Extracted records >>
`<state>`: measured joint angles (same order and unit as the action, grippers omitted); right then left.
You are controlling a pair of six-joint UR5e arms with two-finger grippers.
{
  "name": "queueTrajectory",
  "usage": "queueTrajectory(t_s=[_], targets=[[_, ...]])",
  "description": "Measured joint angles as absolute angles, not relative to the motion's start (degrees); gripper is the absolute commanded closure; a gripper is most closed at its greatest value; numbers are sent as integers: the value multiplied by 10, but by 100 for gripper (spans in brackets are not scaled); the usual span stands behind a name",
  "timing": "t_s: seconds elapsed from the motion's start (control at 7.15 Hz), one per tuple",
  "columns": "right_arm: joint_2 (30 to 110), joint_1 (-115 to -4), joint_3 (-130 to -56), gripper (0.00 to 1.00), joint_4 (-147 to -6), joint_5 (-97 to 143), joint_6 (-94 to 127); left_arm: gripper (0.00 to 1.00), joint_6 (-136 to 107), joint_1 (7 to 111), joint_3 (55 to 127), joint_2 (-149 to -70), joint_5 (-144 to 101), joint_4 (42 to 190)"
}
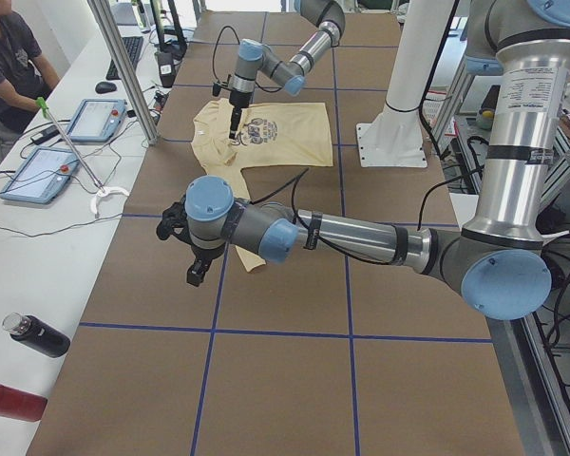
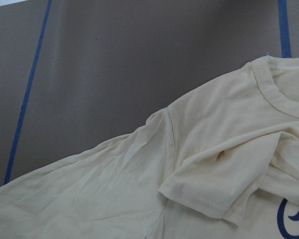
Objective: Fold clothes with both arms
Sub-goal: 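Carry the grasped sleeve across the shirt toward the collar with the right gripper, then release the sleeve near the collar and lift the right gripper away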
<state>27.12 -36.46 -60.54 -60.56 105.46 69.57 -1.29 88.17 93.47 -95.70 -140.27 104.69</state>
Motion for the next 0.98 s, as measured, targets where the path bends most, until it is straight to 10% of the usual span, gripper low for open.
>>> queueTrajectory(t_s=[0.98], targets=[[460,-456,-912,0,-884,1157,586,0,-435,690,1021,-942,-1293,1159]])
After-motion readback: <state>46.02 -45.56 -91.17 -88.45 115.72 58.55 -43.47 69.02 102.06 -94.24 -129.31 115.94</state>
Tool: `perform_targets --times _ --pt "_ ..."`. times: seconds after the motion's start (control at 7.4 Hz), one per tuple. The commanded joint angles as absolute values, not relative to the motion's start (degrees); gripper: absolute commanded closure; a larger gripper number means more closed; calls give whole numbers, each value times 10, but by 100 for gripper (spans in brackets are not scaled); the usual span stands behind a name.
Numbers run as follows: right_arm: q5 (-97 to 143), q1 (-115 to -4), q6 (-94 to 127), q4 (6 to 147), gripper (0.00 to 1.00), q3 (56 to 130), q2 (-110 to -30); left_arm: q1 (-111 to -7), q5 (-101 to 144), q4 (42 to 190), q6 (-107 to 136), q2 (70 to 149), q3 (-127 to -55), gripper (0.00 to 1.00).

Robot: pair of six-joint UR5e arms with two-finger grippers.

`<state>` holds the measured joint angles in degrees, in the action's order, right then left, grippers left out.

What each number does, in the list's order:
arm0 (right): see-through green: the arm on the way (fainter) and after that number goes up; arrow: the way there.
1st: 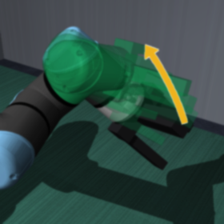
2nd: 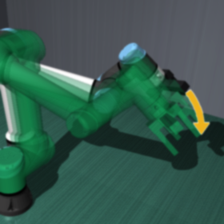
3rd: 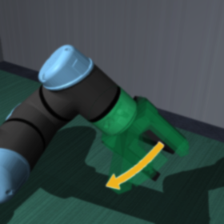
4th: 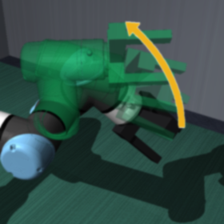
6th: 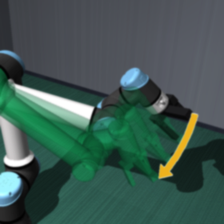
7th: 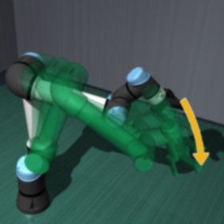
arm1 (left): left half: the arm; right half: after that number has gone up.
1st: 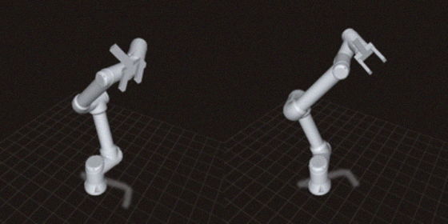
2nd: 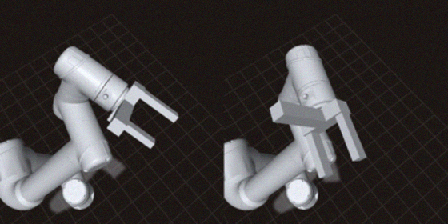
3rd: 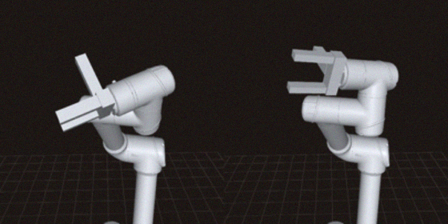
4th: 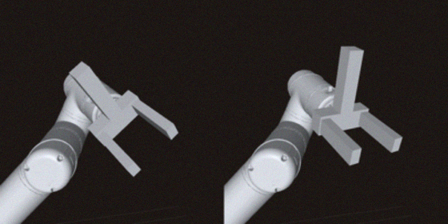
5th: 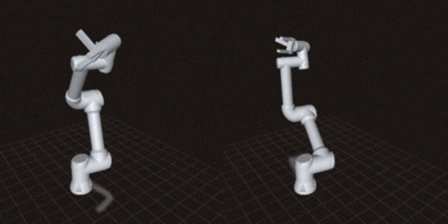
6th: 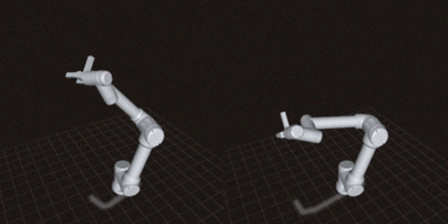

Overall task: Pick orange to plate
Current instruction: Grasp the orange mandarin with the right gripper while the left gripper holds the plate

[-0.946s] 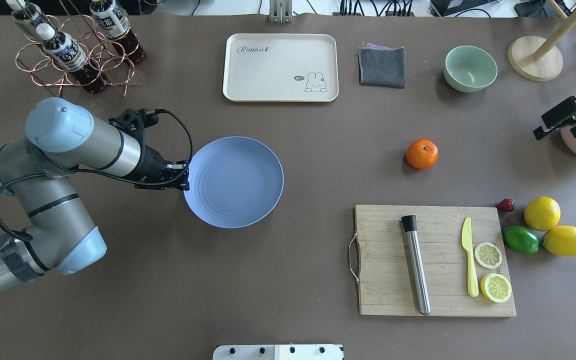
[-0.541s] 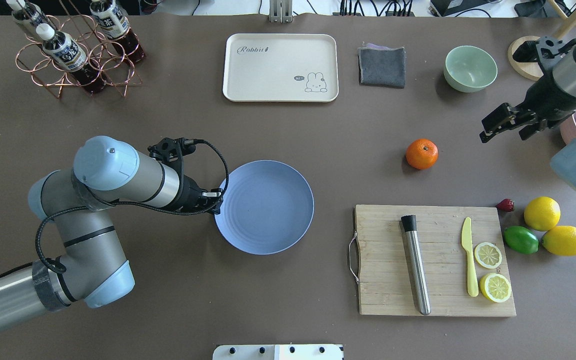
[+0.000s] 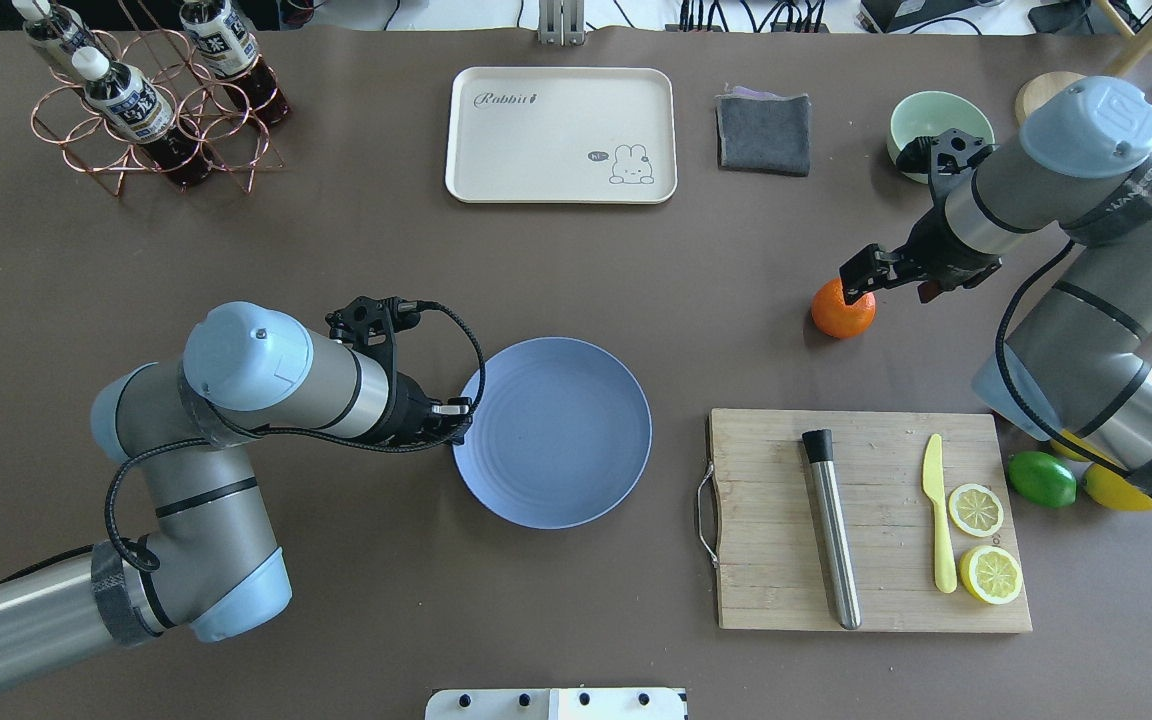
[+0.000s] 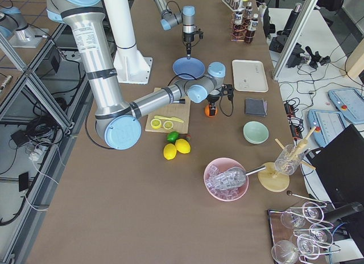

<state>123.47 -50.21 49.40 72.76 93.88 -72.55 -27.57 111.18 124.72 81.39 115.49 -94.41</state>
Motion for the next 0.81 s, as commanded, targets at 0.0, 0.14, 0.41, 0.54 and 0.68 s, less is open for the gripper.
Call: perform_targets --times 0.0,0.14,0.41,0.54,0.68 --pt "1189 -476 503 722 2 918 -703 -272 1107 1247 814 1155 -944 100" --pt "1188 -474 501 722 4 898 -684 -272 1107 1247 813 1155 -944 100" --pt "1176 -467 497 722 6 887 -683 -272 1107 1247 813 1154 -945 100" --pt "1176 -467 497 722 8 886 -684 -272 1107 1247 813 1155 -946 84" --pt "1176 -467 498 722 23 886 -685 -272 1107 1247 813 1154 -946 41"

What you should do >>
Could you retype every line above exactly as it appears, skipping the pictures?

Exercise output >>
`<state>`: measured joint angles (same order and unit as the action, grippers omitted); right then left.
You are controlling a pair of six-joint UR5e arms with two-finger grippers.
{
  "name": "queueTrajectory",
  "usage": "queueTrajectory(t_s=[_], targets=[[_, ...]])",
  "description": "Measured joint angles as absolute angles, not relative to the motion's start (degrees); gripper is the absolute commanded closure; a gripper is most closed at its greatest value; numbers are sent as integers: the value multiplied by 10, but by 100 for gripper (spans in brackets are not scaled); the usual span stands behind a name",
  "timing": "t_s: seconds elapsed from the motion's start (control at 7.15 Hz), one per tuple",
  "columns": "right_arm: joint_2 (30 to 110), joint_1 (-115 to -4), joint_3 (-130 to -56), gripper (0.00 to 1.00), joint_4 (-147 to -6), joint_5 (-97 to 143), joint_6 (-94 to 127); left_arm: gripper (0.00 to 1.00), joint_6 (-136 to 107), joint_1 (7 to 111), joint_3 (55 to 127), joint_2 (-149 to -70), joint_5 (-144 to 101), joint_4 (42 to 190)"
}
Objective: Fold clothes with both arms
Sub-goal: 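Carry the grasped sleeve across the shirt toward the collar with the right gripper, then release the sleeve near the collar and lift the right gripper away
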<state>27.12 -36.46 -60.54 -60.56 105.46 69.57 -1.29 88.17 93.47 -95.70 -140.27 104.69</state>
Motion for the next 0.98 s, as measured, targets where the path bends most, until it is straight to 10% of the usual span, gripper low for open.
>>> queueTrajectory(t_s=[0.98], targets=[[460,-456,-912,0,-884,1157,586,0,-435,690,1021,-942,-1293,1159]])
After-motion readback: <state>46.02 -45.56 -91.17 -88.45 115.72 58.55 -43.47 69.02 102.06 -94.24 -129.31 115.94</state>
Tool: `perform_targets --times _ --pt "_ ..."`. times: seconds after the motion's start (control at 7.4 Hz), one per tuple. The commanded joint angles as absolute values, not relative to the motion's start (degrees); gripper: absolute commanded closure; a larger gripper number means more closed; calls give whole numbers, each value times 10, but by 100 for gripper (spans in brackets are not scaled); the usual span stands behind a name.
Numbers run as follows: right_arm: q5 (-97 to 143), q1 (-115 to -4), q6 (-94 to 127), q4 (6 to 147), gripper (0.00 to 1.00), q3 (56 to 130), q2 (-110 to -30); left_arm: q1 (-111 to -7), q5 (-101 to 144), q4 (42 to 190), q6 (-107 to 136), q2 (70 to 149), q3 (-127 to -55), gripper (0.00 to 1.00).

Robot: pair of six-joint UR5e arms with two-finger grippers.

`<state>` holds the measured joint angles in degrees, in the action's order, right then left, grippers left out.

What each number does, in the list's order:
arm0 (right): see-through green: the arm on the way (fainter) and after that number goes up; arrow: the way there.
1st: 
2nd: 
3rd: 
4th: 
6th: 
7th: 
arm1 (left): left half: the arm; right half: after that number has gone up.
1st: 
2nd: 
3rd: 
4th: 
5th: 
6th: 

Overall task: Pick orange to plate
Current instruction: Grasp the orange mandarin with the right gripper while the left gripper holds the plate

[-0.946s] 
[-0.541s] 
[+0.000s] 
[+0.000s] 

<state>123.47 -50.21 49.40 72.76 93.88 -72.55 -27.57 111.18 124.72 81.39 115.49 -94.41</state>
Motion for the next 0.81 s, as commanded, targets at 0.0, 0.14, 0.41, 0.54 and 0.68 s, less is open for the gripper.
Call: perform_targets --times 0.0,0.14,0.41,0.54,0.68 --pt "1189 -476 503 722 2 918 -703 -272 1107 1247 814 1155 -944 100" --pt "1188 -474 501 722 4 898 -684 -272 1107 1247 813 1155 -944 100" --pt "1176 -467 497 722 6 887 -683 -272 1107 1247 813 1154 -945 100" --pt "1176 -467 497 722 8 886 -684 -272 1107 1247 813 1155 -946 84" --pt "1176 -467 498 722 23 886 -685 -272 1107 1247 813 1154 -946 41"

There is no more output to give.